TASK INSTRUCTIONS
In the records below, find the lines that include "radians" and copy each.
**** MATERIAL PROVIDED
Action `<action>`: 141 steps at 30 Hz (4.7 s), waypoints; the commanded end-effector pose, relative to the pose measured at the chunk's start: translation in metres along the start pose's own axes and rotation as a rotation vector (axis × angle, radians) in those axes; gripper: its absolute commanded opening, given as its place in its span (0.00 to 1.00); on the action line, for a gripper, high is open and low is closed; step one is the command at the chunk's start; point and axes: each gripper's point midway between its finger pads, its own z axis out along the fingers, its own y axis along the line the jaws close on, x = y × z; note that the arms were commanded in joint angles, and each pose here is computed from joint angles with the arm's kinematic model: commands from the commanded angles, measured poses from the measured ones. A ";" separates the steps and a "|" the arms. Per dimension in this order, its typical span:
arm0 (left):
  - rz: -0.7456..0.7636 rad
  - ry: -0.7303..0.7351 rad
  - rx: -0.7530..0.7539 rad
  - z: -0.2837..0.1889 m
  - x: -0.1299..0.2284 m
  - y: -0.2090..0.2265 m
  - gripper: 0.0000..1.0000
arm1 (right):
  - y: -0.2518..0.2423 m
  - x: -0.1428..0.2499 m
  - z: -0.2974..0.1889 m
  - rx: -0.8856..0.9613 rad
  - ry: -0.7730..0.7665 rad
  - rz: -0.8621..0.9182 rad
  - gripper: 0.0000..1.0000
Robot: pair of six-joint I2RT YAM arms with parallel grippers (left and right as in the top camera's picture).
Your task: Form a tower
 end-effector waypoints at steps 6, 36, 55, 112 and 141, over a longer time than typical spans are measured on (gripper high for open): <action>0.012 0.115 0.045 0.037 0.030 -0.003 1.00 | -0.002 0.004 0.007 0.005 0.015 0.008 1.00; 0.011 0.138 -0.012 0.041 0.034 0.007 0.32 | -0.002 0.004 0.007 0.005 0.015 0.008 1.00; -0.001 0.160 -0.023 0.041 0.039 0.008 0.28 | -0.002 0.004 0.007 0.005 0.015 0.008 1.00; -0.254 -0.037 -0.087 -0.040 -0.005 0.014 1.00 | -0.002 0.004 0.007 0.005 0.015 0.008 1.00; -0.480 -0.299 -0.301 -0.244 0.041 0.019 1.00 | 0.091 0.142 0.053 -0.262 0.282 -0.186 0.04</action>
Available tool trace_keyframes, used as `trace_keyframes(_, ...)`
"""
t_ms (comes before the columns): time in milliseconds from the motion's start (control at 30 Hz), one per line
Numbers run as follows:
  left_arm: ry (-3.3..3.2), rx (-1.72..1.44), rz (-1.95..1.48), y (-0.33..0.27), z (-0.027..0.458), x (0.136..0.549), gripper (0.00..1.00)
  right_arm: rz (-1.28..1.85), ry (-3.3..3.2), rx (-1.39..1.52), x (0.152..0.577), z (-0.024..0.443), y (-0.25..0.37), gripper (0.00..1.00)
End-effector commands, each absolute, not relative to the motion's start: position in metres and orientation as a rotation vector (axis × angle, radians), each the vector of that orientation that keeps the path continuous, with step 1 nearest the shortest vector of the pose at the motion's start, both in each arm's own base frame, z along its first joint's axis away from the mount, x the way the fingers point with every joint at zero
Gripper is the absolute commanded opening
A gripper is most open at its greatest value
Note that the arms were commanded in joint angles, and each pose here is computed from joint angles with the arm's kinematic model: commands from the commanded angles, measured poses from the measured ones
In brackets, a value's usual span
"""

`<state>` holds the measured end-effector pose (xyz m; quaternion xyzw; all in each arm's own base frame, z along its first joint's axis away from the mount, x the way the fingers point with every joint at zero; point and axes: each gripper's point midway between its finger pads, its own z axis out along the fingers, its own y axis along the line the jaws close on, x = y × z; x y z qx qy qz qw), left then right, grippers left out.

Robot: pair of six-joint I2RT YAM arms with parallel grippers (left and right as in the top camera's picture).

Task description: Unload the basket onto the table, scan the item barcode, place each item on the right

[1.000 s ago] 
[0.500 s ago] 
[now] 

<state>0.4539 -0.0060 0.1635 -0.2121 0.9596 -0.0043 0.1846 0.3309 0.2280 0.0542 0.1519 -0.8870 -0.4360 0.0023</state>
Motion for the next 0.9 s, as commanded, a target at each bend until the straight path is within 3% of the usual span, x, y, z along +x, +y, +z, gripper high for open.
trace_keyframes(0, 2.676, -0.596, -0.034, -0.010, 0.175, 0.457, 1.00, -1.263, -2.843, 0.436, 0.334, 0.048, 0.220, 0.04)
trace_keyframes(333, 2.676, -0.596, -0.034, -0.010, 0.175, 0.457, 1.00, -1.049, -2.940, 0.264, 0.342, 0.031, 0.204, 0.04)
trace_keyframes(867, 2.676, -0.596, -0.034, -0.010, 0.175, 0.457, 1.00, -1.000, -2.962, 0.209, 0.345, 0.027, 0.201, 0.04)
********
THE COMPLETED TASK
Action `<action>`: 141 steps at 30 Hz (4.7 s), waypoints; the commanded end-effector pose, relative to the pose measured at the chunk's start: translation in metres along the start pose's own axes and rotation as a rotation vector (axis × angle, radians) in those axes; gripper: its absolute commanded opening, given as its place in its span (0.00 to 1.00); on the action line, for a gripper, high is open and low is closed; step one is the command at the chunk's start; point and axes: each gripper's point midway between its finger pads, its own z axis out along the fingers, its own y axis along the line the jaws close on, x = y × z; note that the arms were commanded in joint angles, and each pose here is computed from joint angles with the arm's kinematic model: commands from the commanded angles, measured poses from the measured ones. A ";" separates the steps and a "|" the arms. Per dimension in this order, its typical span:
End-effector commands, each absolute, not relative to the motion's start: position in metres and orientation as a rotation vector (axis × angle, radians), each the vector of that orientation that keeps the path continuous, with step 1 nearest the shortest vector of the pose at the motion's start, both in each arm's own base frame, z along its first joint's axis away from the mount, x the way the fingers point with every joint at zero

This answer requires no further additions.